• Exercise objective:
An exact transcript of all the records is the expected answer.

• Records excerpted from a collection:
● ● ●

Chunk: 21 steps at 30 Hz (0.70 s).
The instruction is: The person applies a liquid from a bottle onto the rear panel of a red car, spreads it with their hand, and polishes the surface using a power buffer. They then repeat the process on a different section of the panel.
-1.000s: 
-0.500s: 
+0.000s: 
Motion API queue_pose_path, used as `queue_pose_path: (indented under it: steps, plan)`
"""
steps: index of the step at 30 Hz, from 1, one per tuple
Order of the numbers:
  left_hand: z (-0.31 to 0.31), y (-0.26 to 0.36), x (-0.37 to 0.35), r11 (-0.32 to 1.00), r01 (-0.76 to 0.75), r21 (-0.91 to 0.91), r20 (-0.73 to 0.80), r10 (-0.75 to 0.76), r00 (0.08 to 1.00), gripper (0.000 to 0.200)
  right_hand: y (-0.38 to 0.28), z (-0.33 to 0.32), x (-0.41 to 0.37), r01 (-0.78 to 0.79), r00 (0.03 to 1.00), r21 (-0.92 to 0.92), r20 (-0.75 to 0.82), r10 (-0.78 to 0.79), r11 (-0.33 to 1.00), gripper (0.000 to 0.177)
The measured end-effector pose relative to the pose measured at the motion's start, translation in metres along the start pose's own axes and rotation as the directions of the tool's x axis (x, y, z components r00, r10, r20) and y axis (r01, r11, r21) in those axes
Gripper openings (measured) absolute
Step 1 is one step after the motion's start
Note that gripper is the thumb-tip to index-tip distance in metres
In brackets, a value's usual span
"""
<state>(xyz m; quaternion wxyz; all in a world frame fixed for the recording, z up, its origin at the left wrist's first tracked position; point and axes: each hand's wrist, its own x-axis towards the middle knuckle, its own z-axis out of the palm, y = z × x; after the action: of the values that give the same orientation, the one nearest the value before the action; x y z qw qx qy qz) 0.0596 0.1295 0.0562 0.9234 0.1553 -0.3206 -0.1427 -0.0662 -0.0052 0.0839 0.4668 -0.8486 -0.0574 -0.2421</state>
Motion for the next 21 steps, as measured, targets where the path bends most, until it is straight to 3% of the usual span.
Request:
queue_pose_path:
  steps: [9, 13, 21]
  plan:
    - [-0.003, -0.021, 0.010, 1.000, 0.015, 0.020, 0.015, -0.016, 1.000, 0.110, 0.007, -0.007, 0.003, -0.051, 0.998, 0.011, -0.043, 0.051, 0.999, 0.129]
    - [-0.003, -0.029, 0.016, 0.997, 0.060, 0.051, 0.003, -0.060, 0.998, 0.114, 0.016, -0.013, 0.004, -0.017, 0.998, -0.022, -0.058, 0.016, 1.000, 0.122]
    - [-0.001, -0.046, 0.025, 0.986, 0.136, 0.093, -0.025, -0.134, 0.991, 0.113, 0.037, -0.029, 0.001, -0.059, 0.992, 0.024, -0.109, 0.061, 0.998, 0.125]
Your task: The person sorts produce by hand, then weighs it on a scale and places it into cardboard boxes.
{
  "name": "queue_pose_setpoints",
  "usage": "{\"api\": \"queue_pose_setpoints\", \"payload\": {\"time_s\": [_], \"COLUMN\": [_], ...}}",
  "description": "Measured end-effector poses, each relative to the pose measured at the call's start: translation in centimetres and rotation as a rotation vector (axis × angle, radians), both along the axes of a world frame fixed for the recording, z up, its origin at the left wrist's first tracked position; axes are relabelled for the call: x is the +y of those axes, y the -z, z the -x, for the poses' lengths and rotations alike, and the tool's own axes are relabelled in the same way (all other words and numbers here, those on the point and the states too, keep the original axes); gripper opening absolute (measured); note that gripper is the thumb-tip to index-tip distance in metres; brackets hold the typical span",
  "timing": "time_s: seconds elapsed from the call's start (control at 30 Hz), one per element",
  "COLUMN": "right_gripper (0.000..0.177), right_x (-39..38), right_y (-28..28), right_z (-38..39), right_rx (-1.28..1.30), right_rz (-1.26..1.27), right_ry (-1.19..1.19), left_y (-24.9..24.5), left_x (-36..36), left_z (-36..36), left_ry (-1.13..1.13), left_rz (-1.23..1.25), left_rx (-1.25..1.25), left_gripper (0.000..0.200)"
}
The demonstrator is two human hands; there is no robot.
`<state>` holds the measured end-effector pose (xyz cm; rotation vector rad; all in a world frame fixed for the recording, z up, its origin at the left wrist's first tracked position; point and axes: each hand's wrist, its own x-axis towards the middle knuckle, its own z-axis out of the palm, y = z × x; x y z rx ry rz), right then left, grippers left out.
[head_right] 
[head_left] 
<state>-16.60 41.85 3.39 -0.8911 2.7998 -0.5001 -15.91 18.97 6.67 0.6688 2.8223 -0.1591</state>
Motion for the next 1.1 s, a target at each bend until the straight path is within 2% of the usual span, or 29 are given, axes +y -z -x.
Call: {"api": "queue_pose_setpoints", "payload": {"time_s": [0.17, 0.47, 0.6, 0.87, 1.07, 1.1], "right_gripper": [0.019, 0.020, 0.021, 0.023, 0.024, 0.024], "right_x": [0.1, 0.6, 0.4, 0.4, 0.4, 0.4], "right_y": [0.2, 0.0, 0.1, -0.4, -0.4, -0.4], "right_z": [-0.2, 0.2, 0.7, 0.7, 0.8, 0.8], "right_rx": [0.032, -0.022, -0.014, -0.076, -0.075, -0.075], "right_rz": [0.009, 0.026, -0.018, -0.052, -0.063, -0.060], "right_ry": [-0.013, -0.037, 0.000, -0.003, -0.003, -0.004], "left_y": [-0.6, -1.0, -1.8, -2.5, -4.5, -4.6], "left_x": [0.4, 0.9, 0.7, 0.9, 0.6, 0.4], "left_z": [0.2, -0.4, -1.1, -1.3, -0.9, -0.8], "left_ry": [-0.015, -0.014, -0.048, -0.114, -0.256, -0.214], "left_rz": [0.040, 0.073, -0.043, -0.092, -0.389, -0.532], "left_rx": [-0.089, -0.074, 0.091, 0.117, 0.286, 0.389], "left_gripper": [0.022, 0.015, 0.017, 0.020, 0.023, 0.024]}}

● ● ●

• Result for this exercise:
Chunk: 21 steps at 30 Hz (0.70 s).
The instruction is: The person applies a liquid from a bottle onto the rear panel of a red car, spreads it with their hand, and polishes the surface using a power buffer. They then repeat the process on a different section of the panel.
-1.000s: 
-0.500s: 
+0.000s: 
Motion API queue_pose_path, used as `queue_pose_path: (indented under it: steps, plan)`
"""
steps: index of the step at 30 Hz, from 1, one per tuple
Order of the numbers:
  left_hand: z (-0.31 to 0.31), y (-0.26 to 0.36), x (-0.37 to 0.35), r11 (-0.32 to 1.00), r01 (-0.76 to 0.75), r21 (-0.91 to 0.91), r20 (-0.73 to 0.80), r10 (-0.75 to 0.76), r00 (0.08 to 1.00), gripper (0.000 to 0.200)
  right_hand: y (-0.38 to 0.28), z (-0.33 to 0.32), x (-0.41 to 0.37), r01 (-0.78 to 0.79), r00 (0.03 to 1.00), r21 (-0.92 to 0.92), r20 (-0.75 to 0.82), r10 (-0.78 to 0.79), r11 (-0.33 to 1.00), gripper (0.000 to 0.177)
The measured end-effector pose relative to the pose measured at the motion's start, translation in metres along the start pose's own axes and rotation as the directions of the tool's x axis (x, y, z components r00, r10, r20) and y axis (r01, r11, r21) in those axes
Gripper openings (measured) absolute
Step 1 is one step after the motion's start
Note that gripper is the thumb-tip to index-tip distance in metres
In brackets, a value's usual span
"""
<state>(xyz m; quaternion wxyz; all in a world frame fixed for the recording, z up, its origin at the left wrist's first tracked position; point and axes: each hand's wrist, its own x-axis towards the middle knuckle, its own z-axis out of the palm, y = z × x; after the action: of the values that give the same orientation, the one nearest the value before the action; x y z qw qx qy qz) 0.0596 0.1295 0.0562 0.9234 0.1553 -0.3206 -0.1427 -0.0662 -0.0052 0.0839 0.4668 -0.8486 -0.0574 -0.2421</state>
Motion for the next 21 steps, as measured, targets where the path bends most, until it is straight to 3% of the usual span.
Request:
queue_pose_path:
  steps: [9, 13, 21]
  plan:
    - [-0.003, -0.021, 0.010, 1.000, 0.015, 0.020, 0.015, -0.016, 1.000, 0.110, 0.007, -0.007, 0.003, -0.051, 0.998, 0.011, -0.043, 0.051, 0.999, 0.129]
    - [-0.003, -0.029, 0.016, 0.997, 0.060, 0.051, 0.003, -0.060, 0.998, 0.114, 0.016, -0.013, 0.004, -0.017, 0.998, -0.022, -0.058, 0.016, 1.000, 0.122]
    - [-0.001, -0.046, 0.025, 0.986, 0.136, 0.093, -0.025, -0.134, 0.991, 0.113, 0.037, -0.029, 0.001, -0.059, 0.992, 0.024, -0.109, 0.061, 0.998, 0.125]
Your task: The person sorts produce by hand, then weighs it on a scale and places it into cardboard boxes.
{
  "name": "queue_pose_setpoints",
  "usage": "{\"api\": \"queue_pose_setpoints\", \"payload\": {\"time_s\": [_], \"COLUMN\": [_], ...}}",
  "description": "Measured end-effector poses, each relative to the pose measured at the call's start: translation in centimetres and rotation as a rotation vector (axis × angle, radians), both along the axes of a world frame fixed for the recording, z up, its origin at the left wrist's first tracked position; axes are relabelled for the call: x is the +y of those axes, y the -z, z the -x, for the poses' lengths and rotations alike, and the tool's own axes are relabelled in the same way (all other words and numbers here, those on the point and the states too, keep the original axes); gripper opening absolute (measured); note that gripper is the thumb-tip to index-tip distance in metres; brackets hold the typical span",
  "timing": "time_s: seconds elapsed from the call's start (control at 30 Hz), one per element",
  "COLUMN": "right_gripper (0.000..0.177), right_x (-39..38), right_y (-28..28), right_z (-38..39), right_rx (-1.28..1.30), right_rz (-1.26..1.27), right_ry (-1.19..1.19), left_y (-24.9..24.5), left_x (-36..36), left_z (-36..36), left_ry (-1.13..1.13), left_rz (-1.23..1.25), left_rx (-1.25..1.25), left_gripper (0.000..0.200)"
}
The demonstrator is two human hands; there is no robot.
`<state>` holds the measured end-effector pose (xyz cm; rotation vector rad; all in a world frame fixed for the recording, z up, its origin at the left wrist's first tracked position; point and axes: each hand's wrist, its own x-axis towards the middle knuckle, its own z-axis out of the palm, y = z × x; x y z rx ry rz), right then left, grippers left out.
[head_right] 
[head_left] 
<state>-16.60 41.85 3.39 -0.8911 2.7998 -0.5001 -15.91 18.97 6.67 0.6688 2.8223 -0.1591</state>
Motion for the next 1.1 s, a target at each bend until the straight path is within 2% of the usual span, or 29 are given, axes +y -z -x.
Call: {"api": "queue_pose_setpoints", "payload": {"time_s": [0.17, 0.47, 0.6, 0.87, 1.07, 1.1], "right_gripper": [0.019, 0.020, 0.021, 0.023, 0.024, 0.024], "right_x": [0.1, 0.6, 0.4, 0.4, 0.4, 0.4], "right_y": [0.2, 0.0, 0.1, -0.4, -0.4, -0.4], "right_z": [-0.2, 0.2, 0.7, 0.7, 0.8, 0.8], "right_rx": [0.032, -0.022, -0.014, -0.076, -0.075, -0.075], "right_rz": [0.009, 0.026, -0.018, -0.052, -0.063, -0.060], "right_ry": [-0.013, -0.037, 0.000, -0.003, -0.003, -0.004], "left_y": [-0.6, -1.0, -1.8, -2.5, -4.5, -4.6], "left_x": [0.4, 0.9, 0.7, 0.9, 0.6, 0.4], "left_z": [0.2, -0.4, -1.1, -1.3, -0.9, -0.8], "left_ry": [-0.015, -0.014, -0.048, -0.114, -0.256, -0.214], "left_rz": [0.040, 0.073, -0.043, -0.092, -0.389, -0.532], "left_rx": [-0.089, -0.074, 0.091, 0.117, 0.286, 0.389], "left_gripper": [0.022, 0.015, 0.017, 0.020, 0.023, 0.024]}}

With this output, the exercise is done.